# Fake or not? - DistilBERT

You also can check this notebook [here](https://www.kaggle.com/code/algord/fake-or-not-distilbert).
(New versions will be posted there more often.)

In this notebook, I will try to classify [news data](https://www.kaggle.com/datasets/algord/fake-news) as fake or real.
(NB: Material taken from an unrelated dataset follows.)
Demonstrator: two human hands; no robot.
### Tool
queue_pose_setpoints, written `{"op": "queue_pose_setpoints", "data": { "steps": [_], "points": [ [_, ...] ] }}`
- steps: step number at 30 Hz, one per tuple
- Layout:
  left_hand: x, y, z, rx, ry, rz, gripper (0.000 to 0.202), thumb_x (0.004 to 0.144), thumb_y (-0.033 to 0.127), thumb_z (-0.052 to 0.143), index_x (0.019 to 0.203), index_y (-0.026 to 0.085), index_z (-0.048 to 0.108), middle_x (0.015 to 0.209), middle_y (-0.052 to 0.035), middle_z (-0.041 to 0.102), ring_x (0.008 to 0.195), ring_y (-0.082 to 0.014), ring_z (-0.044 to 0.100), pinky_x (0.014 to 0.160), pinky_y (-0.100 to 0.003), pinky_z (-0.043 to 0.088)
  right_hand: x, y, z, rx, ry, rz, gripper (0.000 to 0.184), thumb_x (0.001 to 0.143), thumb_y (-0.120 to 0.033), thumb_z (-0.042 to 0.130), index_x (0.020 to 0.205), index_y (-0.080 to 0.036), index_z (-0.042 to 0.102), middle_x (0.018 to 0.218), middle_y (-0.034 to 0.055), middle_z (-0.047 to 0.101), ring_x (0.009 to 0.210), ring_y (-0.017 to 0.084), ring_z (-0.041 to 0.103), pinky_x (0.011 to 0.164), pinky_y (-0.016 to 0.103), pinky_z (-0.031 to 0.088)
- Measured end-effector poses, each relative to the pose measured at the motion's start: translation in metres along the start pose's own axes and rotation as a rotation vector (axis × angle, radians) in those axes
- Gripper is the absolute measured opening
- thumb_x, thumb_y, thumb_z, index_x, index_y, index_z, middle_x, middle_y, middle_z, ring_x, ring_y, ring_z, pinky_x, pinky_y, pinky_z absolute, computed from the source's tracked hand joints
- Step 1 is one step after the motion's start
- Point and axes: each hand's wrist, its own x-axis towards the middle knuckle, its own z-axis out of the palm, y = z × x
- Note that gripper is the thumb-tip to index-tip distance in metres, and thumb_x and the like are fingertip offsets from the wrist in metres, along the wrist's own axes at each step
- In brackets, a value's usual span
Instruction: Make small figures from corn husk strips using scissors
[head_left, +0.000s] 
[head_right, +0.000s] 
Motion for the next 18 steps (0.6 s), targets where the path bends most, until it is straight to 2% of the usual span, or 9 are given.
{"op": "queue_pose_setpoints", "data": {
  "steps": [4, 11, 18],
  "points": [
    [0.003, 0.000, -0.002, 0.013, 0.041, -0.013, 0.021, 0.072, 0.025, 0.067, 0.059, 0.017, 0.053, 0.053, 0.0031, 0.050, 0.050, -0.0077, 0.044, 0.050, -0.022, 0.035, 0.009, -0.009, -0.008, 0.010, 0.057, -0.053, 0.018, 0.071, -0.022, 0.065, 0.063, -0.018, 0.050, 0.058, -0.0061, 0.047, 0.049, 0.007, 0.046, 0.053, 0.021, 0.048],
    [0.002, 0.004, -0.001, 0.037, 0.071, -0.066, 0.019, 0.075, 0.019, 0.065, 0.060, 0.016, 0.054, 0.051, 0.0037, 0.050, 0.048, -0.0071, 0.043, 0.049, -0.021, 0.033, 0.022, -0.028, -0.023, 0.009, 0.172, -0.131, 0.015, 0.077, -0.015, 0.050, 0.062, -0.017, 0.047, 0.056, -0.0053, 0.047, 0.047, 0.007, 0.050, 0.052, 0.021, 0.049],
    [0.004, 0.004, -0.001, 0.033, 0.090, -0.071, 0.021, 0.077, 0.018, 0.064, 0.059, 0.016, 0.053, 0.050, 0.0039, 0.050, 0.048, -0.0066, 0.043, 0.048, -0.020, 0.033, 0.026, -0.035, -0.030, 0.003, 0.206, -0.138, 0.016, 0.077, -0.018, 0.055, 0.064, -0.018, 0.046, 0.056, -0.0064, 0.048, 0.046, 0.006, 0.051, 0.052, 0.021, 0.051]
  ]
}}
This is the preliminary stage of my scientific work on the prediction of the spread of news and information.

So, then it is planned to use this model as a baseline for comparison with other algorithms.

In [1]:
import numpy as np
import pandas as pd
import torch
import transformers as ppb 
from sklearn.linear_model import LogisticRegression
from sklearn.model_selection import cross_val_score
from sklearn.model_selection import train_test_split

In [2]:
device = 'cuda' if torch.cuda.is_available() else 'cpu'

In [3]:
df = pd.read_csv('../input/fake-news/FakeNewsNet.csv')
df.head()

Unnamed: 0,title,news_url,source_domain,tweet_num,real
0,Kandi Burruss Explodes Over Rape Accusation on...,http://toofab.com/2017/05/08/real-housewives-a...,toofab.com,42,1
1,People's Choice Awards 2018: The best red carp...,https://www.today.com/style/see-people-s-choic...,www.today.com,0,1
2,Sophia Bush Sends Sweet Birthday Message to 'O...,https://www.etonline.com/news/220806_sophia_bu...,www.etonline.com,63,1
3,Colombian singer Maluma sparks rumours of inap...,https://www.dailymail.co.uk/news/article-33655...,www.dailymail.co.uk,20,1
4,Gossip Girl 10 Years Later: How Upper East Sid...,https://www.zerchoo.com/entertainment/gossip-g...,www.zerchoo.com,38,1


In [4]:
df = df[:2000]

In [5]:
df['real'].value_counts()

1    1521
0     479
Name: real, dtype: int64

In [6]:
model_class, tokenizer_class, pretrained_weights = (ppb.DistilBertModel, ppb.DistilBertTokenizer, 'distilbert-base-uncased')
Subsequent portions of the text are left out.